El epítome de esta dualidad es el fascinante personaje interpretado por un cautivador Barry Keoghan. Padre impulsivo, ausente y mandón cuya honestidad amorosa y cariño no deja de sobreponerse por encima de su egoísmo y patetismo. Contradictorio y realista, se opone al ideal encarnado por un dulce Franz Rogowski que sirve de alivio y detonante para la esperanza. 



Lo auténticamente asombroso de Bird acaba por ser que el retrato de la sordidez no impida a Arnold desarrollar una profunda empatía por todas sus criaturas. O casi todas. La excepción es un estereotípico villano (un maltratador machista) que, a ojos de Arnold y la protagonista, no merece compasión y que genera alguna de las escenas más terroríficas de la película, rodadas con una febril y tensa cámara en mano. En cualquier caso, la decisión no empaña ese tratamiento general de los humanos como seres complejos que hace que todo parezca tan real. Demasiado real como para ser contemplado con indiferencia. 



¿Es demasiado real para ti? Al ver Por donde pasa el silencio (New Directors), el debut en la dirección de Sandra Romero (a partir de un corto homónimo) y la película más aplaudida de todas cuantas pude ver en la Zinemaldia, uno tiene la pudorosa sensación de estar penetrando en la intimidad más privada de una familia real. Una en la que los conflictos cotidianos más desgastantes, impactantes y profundamente tristes se dan la mano con los momentos de sintonía y fraternidad más conmovedores y cómicos, sin que ninguno adquiera la suficiente trascendencia como para resultar decisivo o para conformar un arco narrativo y de personajes evidente. Lo que queda, es la vida, sus dolores y sus alegrías. 

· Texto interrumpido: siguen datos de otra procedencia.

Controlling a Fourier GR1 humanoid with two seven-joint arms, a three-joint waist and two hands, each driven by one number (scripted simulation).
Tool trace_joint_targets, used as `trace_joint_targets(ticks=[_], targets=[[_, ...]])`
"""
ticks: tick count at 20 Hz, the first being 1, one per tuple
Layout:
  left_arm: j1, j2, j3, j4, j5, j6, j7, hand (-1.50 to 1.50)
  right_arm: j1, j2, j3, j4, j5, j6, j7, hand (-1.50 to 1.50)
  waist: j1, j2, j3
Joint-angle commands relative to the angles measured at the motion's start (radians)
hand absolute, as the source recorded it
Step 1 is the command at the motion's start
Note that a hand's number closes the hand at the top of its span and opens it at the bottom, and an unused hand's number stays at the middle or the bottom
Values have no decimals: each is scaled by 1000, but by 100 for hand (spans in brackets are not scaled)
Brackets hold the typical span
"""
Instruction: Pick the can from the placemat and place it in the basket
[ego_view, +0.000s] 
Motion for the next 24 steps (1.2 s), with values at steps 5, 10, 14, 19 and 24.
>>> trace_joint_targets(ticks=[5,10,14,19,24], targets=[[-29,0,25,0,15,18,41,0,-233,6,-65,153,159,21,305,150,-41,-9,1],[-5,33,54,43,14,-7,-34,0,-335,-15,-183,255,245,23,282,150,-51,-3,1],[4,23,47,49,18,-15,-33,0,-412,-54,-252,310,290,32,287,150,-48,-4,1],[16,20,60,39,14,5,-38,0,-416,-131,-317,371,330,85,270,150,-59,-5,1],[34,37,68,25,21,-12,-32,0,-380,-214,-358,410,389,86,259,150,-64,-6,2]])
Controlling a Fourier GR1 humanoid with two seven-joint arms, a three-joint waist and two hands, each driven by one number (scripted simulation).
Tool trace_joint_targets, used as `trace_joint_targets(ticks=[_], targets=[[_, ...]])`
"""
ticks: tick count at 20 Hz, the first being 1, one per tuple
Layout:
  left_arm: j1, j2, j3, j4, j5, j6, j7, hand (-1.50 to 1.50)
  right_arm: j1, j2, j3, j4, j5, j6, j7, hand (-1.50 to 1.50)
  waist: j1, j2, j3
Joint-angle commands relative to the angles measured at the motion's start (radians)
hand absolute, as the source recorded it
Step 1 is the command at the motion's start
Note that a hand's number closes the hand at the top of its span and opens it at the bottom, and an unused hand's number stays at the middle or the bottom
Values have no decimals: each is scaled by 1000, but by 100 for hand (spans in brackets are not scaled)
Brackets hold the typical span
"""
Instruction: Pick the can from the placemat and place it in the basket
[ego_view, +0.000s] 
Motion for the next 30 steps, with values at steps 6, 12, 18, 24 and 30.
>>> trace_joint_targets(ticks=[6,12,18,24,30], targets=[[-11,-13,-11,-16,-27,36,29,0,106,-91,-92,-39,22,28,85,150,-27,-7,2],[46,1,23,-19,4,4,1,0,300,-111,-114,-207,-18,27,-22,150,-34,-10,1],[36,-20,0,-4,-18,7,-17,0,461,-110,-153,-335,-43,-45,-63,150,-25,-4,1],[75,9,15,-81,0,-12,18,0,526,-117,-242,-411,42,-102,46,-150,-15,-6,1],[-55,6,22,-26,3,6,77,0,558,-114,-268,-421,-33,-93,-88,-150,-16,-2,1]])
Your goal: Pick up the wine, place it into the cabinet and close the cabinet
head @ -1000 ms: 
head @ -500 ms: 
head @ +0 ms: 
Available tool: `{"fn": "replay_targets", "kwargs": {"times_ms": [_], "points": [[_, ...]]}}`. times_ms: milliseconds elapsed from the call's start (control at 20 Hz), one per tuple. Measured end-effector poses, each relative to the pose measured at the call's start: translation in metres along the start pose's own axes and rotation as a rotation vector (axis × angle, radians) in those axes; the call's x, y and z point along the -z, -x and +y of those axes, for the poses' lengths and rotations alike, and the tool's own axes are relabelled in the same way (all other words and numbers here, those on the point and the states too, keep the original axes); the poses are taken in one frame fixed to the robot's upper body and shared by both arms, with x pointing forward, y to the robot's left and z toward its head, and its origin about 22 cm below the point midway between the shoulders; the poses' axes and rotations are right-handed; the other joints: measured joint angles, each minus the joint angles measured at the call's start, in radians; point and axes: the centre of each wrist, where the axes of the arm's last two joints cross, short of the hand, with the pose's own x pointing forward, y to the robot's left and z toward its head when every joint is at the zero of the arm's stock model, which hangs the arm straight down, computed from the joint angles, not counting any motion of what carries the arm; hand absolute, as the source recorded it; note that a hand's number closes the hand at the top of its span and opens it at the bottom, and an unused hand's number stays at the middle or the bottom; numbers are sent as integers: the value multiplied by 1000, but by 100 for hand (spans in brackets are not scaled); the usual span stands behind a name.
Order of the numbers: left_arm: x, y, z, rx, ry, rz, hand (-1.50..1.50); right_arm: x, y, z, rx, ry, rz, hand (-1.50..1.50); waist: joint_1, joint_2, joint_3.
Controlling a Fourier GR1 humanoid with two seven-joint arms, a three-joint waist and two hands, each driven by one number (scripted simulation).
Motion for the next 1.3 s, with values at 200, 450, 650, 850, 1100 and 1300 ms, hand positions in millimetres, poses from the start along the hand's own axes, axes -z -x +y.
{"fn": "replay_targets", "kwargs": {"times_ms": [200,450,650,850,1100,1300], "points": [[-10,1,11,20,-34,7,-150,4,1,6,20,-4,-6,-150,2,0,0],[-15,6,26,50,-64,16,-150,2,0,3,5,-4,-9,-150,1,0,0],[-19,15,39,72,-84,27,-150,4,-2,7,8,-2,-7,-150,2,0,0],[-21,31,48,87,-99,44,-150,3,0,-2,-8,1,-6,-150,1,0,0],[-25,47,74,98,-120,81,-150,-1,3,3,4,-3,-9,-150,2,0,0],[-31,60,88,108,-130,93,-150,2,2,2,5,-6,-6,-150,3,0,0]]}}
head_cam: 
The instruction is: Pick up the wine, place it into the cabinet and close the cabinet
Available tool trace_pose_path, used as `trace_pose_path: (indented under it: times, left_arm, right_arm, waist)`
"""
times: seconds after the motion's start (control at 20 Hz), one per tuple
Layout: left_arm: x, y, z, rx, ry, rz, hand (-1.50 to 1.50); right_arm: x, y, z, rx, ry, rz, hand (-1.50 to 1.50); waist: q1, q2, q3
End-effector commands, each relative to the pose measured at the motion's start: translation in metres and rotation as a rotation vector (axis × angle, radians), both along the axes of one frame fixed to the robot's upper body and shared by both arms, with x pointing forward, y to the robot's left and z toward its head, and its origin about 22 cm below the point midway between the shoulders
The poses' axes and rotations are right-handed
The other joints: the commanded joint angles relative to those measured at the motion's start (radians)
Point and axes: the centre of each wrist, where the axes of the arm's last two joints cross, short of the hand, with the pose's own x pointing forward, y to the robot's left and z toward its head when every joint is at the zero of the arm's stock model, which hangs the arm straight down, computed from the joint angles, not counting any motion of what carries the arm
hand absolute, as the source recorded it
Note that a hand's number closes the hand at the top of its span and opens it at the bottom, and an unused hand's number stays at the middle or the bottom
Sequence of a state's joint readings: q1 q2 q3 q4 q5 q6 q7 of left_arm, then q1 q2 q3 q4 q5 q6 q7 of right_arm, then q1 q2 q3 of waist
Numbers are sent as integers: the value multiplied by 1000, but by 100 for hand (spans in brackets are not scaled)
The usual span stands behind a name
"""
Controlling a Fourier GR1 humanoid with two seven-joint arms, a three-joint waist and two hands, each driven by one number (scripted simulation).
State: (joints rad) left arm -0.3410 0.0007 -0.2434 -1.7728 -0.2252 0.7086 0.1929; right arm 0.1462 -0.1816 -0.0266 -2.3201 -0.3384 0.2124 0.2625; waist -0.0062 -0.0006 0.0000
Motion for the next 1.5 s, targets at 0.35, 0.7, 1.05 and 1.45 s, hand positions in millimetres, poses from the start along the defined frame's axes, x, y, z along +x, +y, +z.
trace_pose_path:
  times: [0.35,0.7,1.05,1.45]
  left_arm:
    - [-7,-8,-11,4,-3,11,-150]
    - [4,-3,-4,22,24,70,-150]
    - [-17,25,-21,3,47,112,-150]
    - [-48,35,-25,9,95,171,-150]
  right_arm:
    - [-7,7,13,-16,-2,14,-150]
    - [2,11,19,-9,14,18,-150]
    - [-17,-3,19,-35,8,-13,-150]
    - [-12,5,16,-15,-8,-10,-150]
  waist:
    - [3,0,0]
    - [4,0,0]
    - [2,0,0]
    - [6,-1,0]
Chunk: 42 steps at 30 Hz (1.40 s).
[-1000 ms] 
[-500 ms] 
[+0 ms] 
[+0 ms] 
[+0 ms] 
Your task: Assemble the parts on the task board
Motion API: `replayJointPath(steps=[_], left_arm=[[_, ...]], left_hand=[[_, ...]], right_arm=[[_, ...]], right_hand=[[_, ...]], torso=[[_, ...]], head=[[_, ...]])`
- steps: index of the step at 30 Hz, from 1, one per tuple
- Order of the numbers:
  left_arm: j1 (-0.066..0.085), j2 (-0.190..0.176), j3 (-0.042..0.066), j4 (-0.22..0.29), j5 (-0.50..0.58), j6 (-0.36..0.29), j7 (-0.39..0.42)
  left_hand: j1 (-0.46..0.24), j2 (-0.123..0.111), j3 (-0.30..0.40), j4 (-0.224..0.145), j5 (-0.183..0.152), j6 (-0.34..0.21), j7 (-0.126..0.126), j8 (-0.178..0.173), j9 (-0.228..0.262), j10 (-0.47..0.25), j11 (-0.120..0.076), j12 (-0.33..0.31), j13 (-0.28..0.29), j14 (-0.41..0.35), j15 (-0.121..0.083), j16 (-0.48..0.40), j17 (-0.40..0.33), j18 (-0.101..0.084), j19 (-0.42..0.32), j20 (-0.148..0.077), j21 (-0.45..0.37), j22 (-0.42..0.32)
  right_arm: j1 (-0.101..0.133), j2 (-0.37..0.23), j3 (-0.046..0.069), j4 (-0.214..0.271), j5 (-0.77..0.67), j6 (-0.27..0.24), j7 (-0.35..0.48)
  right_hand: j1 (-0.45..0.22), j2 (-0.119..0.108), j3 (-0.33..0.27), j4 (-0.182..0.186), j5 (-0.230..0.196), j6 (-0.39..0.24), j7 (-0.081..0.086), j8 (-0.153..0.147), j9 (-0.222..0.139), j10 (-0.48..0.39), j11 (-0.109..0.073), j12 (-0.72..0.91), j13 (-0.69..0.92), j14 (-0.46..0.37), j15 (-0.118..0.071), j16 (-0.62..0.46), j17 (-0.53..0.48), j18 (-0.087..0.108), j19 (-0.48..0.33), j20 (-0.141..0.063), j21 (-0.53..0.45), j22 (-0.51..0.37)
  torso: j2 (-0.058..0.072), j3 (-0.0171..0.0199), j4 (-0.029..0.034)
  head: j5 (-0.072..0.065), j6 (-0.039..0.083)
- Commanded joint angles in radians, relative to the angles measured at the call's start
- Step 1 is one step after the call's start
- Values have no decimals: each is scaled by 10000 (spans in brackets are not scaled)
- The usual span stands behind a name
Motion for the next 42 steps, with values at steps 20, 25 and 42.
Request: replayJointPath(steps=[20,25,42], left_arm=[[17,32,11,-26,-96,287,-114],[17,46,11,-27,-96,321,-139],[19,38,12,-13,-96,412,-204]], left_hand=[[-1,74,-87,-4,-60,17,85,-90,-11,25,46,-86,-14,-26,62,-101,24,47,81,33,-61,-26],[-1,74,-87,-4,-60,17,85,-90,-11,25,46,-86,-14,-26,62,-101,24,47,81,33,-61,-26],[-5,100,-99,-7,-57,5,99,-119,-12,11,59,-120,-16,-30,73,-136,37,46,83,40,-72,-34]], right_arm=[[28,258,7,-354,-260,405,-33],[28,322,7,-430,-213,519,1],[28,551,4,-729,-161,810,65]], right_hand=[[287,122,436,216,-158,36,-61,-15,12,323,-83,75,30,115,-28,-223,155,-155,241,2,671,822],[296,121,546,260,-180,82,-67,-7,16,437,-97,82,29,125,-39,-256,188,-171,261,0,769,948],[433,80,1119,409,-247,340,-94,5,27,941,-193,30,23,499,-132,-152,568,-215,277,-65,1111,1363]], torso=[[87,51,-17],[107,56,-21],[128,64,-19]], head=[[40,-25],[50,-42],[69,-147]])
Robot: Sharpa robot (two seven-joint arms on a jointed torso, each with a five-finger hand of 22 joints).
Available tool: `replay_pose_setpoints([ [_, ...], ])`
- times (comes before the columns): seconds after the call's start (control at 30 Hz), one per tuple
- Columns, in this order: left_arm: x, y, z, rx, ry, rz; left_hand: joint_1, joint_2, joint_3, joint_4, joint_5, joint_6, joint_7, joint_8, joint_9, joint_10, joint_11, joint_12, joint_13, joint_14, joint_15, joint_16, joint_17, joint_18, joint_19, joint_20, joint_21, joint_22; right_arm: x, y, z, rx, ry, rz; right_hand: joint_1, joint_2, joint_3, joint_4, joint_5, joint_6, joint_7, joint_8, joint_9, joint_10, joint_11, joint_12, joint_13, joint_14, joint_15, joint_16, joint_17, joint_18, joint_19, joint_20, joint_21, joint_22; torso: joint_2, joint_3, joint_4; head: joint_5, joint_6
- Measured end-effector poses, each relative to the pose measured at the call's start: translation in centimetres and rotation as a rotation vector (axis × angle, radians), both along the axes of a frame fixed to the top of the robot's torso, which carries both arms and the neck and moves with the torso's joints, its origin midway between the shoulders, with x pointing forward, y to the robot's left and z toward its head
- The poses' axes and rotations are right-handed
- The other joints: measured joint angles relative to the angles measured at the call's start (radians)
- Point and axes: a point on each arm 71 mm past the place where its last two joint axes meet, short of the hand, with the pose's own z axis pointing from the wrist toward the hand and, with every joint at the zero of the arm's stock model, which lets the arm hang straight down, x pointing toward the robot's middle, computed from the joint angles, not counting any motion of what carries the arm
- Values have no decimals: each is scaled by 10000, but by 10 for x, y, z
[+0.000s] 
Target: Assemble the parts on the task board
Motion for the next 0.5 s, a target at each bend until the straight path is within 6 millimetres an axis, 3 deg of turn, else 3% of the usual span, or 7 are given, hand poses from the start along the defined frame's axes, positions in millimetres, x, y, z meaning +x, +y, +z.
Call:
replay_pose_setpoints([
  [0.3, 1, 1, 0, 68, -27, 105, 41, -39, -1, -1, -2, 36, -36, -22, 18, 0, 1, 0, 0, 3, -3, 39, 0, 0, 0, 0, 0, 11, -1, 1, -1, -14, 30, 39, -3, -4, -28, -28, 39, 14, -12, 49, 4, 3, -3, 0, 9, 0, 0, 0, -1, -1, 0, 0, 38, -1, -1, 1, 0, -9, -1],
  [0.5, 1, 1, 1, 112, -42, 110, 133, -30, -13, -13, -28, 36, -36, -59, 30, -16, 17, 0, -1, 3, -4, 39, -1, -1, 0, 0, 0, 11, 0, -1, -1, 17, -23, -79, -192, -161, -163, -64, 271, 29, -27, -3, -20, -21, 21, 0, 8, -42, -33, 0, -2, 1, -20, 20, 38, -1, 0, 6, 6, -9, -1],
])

Un baño de realidad que recuerda a Isaki Lacuesta y que, en palabras de Romero, lo fue también para los propios actores protagonistas (no profesionales, en el caso de dos de ellos), hermanos fuera de la ficción. “Al final no deja de ser una película de ficción, es una construcción, hay una serie de argumentos que transitamos, pero las emociones que ellos tienen son reales, y a mí me parece un acto muy generoso por su parte”. Se trata de crear secuencias ficticias basándose en las emociones propias de intérpretes que se exponen intensamente encarnando versiones semi-ficcionales de sí mismos. No cabe duda, esto afecta. Así lo mostraron unos emocionadísimos hermanos que se apoyaban, con vértigo, los unos en los otros ante la cálida acogida. Y así lo confirmaba Antonio Araque: “Estamos aquí en catarsis. Como dice Sandra, las emociones son reales. Sufríamos, claro, y eso se arrastra después. Y la película siguió mucho más adelante, con esas emociones”. Y María Araque continuaba: “Las seguimos teniendo. Ha sido durísimo”. Sí, demasiado real.